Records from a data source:

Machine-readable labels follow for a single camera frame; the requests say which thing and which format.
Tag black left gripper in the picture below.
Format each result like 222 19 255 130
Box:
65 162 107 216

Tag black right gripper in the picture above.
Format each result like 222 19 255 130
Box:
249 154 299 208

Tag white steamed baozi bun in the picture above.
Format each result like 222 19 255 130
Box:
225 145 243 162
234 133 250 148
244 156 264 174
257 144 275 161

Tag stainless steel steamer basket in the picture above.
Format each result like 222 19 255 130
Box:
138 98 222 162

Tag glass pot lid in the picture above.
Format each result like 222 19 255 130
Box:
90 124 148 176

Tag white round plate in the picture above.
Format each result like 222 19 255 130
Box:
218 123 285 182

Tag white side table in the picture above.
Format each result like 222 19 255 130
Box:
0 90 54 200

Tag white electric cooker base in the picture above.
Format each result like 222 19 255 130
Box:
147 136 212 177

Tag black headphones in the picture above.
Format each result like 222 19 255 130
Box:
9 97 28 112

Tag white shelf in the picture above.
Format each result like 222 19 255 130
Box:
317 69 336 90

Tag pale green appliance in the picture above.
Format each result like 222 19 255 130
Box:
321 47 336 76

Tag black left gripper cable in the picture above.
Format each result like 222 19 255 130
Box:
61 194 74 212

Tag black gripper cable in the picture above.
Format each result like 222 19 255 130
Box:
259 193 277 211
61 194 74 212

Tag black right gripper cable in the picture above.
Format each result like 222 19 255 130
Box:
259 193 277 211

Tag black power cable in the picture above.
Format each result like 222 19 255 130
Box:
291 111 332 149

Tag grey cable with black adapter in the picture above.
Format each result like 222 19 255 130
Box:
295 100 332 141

### What you should do:
Your answer must be a single number, the count of lines in the data that hold the string "cable".

### Exercise result:
5